SHAP (SHapley Additive exPlanations) analysis quantified each predictor’s contribution to model predictions, enabling global and local interpretability. Fig 9 presents the SHAP summary plot, ranking predictors by importance and showing the direction of their effects.

Download:

Fig 9. SHAP summary plot showing the ranked importance and directional effect of predictors on coffee rust incidence.

https://doi.org/10.1371/journal.pclm.0000754.g009

Moisture related variables dominated feature importance. Leaf wetness duration and daily relative humidity showed the largest positive effects, confirming their central role in the moisture dependent infection cycle of Hemileia vastatrix. Infection probability increased markedly when relative humidity exceeded approximately 75% and when leaf wetness persisted beyond ten hours.

Spatial and temporal variables followed in importance. Distance to infected farm (negative direction) confirmed that closer proximity increases inoculum dispersal through wind and rain splash. Precipitation (positive) sustains canopy moisture and aids spore transmission. Lagged incidence (positive) captures pathogen persistence and local inoculum buildup over time.

Management variables showed moderate influence. Fungicide frequency (negative) indicates effective pathogen suppression with repeated applications. Shade percentage (positive) suggests that denser shade prolongs leaf wetness. Plant age (positive) reflects inoculum accumulation and reduced physiological resistance in older trees.

Temperature showed mixed effects, consistent with nonlinear relationships reflecting optimal ranges for pathogen activity. NDVI contributed modestly through microclimatic modulation. Cultivar type and elevation ranked lowest in importance, suggesting that environmental and management heterogeneity exert greater influence than fixed plant characteristics.

Table 9 summarizes directional effects with biological interpretations. The consistency between SHAP results, partial dependence analysis, and Bayesian posterior estimates supports the ecological validity of the comparative modeling approach. SHAP’s ability to reveal nonlinear and interaction effects enhances interpretability beyond traditional regression, particularly for identifying critical humidity and wetness thresholds relevant for early warning systems.

Download:

Table 9. Summary of SHAP value interpretations for key predictors of coffee rust incidence.

https://doi.org/10.1371/journal.pclm.0000754.t009

Discussion

Environmental and spatial drivers

This study provides an evidence-driven assessment of environmental and spatial predictors of coffee leaf rust in Kenyan smallholder systems. Rust dynamics depended primarily on microclimatic moisture, particularly relative humidity and leaf wetness duration, as well as spatial proximity to infection sources. These findings align with established coffee rust epidemiology and extend the evidence base to East African production systems where longitudinal data have been limited.

The dominance of microclimatic moisture agrees with [2], who showed that urediniospore germination requires surface wetness. Continuous wetness and precipitation further regulate infection [4,10]. The nonlinear thresholds observed, where risk rises sharply above 75% relative humidity and ten hours of leaf wetness, are consistent with results from Latin American and Asian systems.

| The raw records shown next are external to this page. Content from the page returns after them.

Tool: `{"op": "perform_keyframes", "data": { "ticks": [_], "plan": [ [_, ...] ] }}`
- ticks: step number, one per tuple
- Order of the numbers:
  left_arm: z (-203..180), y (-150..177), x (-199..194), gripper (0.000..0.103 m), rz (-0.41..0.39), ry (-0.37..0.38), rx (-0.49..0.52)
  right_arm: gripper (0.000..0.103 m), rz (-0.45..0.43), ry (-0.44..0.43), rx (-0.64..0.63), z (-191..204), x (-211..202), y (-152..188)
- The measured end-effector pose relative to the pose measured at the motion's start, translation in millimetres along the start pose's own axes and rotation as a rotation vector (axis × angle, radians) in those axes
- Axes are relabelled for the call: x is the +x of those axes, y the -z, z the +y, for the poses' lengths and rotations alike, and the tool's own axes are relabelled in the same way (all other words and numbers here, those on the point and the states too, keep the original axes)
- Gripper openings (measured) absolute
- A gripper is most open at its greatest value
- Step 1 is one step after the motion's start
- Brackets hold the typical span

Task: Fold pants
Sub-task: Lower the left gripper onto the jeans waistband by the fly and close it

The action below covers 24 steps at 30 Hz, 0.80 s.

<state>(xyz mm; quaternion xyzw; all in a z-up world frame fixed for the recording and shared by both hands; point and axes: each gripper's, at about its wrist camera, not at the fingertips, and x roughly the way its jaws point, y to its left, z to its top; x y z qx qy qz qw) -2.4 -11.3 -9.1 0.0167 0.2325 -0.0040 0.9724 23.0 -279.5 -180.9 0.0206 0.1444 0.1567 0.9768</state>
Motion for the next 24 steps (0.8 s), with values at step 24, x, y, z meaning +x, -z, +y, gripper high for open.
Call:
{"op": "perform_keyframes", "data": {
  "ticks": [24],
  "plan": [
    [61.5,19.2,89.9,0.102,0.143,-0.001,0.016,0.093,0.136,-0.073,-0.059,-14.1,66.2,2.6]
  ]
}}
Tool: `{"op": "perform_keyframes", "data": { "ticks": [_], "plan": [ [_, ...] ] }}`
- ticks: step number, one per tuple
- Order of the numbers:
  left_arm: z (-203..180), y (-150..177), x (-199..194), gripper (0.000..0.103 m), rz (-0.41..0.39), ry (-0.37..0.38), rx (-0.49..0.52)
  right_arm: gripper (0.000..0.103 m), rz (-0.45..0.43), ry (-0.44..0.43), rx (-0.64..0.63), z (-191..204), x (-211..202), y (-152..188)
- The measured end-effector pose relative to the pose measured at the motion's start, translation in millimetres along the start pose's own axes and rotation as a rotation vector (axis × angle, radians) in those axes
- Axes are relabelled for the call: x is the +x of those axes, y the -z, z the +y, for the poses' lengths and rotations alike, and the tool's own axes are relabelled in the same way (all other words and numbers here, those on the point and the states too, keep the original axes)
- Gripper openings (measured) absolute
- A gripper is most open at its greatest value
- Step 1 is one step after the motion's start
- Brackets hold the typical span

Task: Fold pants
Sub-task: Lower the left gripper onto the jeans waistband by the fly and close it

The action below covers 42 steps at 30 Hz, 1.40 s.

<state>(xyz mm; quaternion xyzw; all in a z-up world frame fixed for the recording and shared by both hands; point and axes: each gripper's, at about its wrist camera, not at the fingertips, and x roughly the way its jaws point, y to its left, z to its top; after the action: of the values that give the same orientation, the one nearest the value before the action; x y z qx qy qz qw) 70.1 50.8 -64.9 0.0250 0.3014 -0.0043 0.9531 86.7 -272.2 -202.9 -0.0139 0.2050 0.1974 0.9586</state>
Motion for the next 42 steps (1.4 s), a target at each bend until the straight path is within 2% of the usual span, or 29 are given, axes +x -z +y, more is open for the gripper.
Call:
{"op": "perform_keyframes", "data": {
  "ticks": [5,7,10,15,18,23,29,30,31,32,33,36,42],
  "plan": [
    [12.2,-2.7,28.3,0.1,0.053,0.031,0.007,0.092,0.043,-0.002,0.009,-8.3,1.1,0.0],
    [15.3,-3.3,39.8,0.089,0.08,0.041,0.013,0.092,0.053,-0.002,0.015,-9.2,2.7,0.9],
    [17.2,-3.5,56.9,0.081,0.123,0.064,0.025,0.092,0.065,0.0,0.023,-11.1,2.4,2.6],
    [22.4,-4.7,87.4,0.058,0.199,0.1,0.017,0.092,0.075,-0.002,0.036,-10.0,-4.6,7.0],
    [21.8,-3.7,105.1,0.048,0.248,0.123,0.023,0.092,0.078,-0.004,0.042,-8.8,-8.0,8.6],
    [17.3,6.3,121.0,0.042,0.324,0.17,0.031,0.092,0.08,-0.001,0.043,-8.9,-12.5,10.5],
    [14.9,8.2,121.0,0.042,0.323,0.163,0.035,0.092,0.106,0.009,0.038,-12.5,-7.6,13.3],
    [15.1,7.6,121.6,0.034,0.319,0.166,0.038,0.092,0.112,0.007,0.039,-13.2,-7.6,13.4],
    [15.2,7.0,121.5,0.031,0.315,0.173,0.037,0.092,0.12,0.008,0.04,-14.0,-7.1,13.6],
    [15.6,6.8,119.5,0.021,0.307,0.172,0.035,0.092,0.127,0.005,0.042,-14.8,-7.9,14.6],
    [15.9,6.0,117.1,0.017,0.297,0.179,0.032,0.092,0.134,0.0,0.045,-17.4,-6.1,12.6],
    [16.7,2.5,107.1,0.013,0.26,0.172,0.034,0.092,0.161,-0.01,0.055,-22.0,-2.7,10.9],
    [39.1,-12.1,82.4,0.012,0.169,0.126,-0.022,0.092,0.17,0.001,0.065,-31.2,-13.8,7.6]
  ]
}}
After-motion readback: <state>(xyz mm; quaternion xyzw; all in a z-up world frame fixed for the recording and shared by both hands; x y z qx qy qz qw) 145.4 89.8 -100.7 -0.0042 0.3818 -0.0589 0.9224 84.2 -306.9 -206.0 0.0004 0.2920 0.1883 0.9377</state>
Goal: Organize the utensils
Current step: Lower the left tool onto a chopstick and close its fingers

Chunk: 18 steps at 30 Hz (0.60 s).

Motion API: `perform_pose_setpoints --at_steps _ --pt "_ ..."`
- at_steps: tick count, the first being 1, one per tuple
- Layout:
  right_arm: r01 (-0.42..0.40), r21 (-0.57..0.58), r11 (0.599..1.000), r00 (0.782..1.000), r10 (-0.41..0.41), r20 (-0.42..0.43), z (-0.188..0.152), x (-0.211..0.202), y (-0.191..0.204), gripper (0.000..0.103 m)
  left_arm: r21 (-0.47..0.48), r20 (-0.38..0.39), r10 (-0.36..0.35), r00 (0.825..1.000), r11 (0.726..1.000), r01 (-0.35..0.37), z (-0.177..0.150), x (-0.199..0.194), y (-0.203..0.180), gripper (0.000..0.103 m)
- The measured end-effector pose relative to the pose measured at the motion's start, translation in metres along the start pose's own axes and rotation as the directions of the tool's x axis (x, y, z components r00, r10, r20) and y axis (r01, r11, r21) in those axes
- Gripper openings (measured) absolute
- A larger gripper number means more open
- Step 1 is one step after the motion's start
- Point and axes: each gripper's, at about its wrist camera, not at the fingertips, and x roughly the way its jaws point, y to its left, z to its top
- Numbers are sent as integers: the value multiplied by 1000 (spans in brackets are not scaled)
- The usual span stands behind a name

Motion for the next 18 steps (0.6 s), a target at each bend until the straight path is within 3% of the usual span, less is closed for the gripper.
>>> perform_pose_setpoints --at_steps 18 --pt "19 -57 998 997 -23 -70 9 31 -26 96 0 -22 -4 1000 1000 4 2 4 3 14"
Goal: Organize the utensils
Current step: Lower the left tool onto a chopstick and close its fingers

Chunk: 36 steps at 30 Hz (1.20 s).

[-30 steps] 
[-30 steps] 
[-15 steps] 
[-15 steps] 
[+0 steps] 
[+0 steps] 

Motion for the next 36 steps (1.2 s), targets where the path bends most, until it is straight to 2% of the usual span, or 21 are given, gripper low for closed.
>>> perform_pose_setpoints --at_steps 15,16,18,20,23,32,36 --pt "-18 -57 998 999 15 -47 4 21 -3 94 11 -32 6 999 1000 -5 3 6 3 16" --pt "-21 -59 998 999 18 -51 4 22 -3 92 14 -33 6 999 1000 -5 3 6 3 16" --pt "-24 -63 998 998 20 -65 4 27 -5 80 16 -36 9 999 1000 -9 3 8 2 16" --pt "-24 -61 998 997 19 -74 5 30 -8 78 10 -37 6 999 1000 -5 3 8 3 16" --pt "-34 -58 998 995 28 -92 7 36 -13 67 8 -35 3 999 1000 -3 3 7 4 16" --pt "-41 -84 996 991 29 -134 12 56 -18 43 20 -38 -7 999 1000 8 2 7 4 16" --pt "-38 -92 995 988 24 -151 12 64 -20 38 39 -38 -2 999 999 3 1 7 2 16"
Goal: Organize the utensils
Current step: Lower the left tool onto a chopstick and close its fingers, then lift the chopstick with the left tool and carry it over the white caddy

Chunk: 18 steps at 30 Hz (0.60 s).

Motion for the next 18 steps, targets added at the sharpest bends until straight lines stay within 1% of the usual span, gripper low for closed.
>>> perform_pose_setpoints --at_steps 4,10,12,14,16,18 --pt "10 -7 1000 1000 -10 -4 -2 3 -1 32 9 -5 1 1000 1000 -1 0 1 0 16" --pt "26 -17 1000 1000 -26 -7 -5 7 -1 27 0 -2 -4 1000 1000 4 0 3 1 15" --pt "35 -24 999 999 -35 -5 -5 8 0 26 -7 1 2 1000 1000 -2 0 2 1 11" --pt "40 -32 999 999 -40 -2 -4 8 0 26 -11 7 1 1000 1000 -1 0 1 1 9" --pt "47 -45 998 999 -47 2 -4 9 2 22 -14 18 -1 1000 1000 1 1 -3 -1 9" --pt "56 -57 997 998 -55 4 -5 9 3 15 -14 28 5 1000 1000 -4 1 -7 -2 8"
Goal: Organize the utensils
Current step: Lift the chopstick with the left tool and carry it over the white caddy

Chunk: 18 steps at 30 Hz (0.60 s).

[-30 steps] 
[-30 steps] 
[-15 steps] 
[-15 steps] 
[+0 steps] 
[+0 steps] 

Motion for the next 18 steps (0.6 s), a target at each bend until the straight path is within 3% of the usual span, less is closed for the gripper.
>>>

Spatial and temporal processes also contributed. The negative association between disease occurrence and distance to infected farms confirms clustered transmission patterns [5,7], while lagged effects align with temporal autocorrelation [8].

Management and agronomic implications

Farm management practices significantly influenced disease outcomes. supports the protective effect of timely fungicide application [3]. Shade and canopy vigor showed mixed effects. Dense canopies promote humidity and infection persistence, while moderate shading improves microclimatic balance [11,12]. Older coffee trees exhibited higher susceptibility, consistent with progressive inoculum accumulation [1].

Methodological contributions

This study contributes to coffee rust prediction by combining Bayesian hierarchical inference and supervised learning. Previous research emphasized detection accuracy without uncertainty quantification [5–7]. Our approach explicitly communicates uncertainty while maintaining predictive performance. The convergence of logistic regression, ensemble learners, and Bayesian posterior estimates supports internal consistency.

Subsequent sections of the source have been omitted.